++++ EXCERPTED DATA ++++

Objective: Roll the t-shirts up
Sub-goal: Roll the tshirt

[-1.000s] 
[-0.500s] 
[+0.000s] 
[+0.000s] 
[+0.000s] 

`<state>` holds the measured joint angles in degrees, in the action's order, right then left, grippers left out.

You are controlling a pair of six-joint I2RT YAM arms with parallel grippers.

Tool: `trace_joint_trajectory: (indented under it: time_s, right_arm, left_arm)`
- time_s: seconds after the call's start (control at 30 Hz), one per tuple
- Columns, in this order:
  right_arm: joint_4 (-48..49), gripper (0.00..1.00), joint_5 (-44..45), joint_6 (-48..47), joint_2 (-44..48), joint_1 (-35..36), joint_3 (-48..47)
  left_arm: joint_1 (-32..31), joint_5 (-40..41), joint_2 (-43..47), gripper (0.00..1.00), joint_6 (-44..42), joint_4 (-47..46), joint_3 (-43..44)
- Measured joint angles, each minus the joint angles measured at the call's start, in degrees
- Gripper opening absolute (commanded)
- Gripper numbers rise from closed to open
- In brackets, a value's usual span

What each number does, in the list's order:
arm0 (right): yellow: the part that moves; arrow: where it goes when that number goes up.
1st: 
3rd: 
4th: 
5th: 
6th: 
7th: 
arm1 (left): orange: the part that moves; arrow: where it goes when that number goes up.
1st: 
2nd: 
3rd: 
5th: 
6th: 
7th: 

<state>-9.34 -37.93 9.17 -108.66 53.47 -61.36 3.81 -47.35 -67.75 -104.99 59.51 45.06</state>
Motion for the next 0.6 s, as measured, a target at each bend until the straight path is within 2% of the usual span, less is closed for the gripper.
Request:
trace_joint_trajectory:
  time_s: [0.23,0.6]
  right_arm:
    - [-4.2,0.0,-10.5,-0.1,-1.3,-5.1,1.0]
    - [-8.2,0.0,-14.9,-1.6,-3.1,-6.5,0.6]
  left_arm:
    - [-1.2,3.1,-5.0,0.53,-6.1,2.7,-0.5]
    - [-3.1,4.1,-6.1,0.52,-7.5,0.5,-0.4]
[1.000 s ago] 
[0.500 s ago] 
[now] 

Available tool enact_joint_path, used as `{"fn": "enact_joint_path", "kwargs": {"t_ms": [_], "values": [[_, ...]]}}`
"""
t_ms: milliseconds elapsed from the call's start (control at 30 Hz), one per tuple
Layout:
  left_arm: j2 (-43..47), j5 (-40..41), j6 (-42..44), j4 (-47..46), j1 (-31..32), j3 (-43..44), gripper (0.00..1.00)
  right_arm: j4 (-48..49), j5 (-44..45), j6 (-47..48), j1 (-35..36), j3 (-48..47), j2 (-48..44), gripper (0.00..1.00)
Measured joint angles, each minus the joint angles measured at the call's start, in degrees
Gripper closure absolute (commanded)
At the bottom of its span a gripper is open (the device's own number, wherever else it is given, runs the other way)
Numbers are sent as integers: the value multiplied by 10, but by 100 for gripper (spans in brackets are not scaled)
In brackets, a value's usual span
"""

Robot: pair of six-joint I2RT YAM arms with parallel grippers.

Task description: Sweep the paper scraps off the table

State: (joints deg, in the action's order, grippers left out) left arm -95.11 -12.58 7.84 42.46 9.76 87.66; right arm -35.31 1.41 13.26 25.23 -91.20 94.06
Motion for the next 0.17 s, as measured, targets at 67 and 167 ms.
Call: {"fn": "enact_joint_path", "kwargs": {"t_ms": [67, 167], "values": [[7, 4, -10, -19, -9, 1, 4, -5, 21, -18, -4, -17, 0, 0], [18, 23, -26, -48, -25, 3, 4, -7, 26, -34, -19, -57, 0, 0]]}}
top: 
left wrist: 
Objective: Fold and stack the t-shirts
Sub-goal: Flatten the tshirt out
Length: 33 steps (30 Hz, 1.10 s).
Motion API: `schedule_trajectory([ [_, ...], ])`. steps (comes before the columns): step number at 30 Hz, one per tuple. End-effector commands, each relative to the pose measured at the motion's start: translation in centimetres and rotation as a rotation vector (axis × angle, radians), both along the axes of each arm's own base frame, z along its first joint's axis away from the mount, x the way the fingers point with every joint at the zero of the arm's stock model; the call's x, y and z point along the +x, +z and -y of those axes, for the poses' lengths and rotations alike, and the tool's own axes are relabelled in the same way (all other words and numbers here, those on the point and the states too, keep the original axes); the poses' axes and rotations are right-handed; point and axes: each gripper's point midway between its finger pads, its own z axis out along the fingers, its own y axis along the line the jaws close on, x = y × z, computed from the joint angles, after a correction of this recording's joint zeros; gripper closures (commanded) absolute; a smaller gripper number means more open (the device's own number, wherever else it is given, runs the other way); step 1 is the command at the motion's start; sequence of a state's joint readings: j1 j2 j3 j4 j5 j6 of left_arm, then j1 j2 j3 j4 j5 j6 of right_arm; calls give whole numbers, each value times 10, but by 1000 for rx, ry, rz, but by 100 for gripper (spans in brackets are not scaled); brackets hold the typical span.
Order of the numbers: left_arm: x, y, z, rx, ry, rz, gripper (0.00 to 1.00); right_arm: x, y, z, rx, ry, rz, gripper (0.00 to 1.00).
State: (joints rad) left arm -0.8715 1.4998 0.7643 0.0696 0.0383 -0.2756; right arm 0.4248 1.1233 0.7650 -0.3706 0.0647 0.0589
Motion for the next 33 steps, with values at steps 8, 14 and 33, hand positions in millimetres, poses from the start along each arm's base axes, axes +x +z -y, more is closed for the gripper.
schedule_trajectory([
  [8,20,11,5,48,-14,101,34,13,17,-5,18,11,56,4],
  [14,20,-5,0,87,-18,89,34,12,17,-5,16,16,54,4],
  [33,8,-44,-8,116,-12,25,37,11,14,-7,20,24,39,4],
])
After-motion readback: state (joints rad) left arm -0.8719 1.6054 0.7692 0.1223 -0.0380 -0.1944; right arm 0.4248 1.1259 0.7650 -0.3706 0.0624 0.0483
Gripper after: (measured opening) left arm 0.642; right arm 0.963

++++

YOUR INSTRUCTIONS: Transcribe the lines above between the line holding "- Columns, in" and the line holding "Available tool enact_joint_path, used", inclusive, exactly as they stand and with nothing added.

EXPECTED OUTPUT:
- Columns, in this order:
  right_arm: joint_4 (-48..49), gripper (0.00..1.00), joint_5 (-44..45), joint_6 (-48..47), joint_2 (-44..48), joint_1 (-35..36), joint_3 (-48..47)
  left_arm: joint_1 (-32..31), joint_5 (-40..41), joint_2 (-43..47), gripper (0.00..1.00), joint_6 (-44..42), joint_4 (-47..46), joint_3 (-43..44)
- Measured joint angles, each minus the joint angles measured at the call's start, in degrees
- Gripper opening absolute (commanded)
- Gripper numbers rise from closed to open
- In brackets, a value's usual span

What each number does, in the list's order:
arm0 (right): yellow: the part that moves; arrow: where it goes when that number goes up.
1st: 
3rd: 
4th: 
5th: 
6th: 
7th: 
arm1 (left): orange: the part that moves; arrow: where it goes when that number goes up.
1st: 
2nd: 
3rd: 
5th: 
6th: 
7th: 

<state>-9.34 -37.93 9.17 -108.66 53.47 -61.36 3.81 -47.35 -67.75 -104.99 59.51 45.06</state>
Motion for the next 0.6 s, as measured, a target at each bend until the straight path is within 2% of the usual span, less is closed for the gripper.
Request:
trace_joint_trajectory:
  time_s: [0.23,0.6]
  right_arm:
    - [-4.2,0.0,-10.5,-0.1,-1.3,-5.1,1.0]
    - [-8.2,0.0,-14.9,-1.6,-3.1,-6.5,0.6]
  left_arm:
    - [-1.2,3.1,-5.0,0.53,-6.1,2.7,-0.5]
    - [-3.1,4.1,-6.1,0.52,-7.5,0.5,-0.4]
[1.000 s ago] 
[0.500 s ago] 
[now] 

Available tool enact_joint_path, used as `{"fn": "enact_joint_path", "kwargs": {"t_ms": [_], "values": [[_, ...]]}}`

Nothing further is needed to complete this exercise.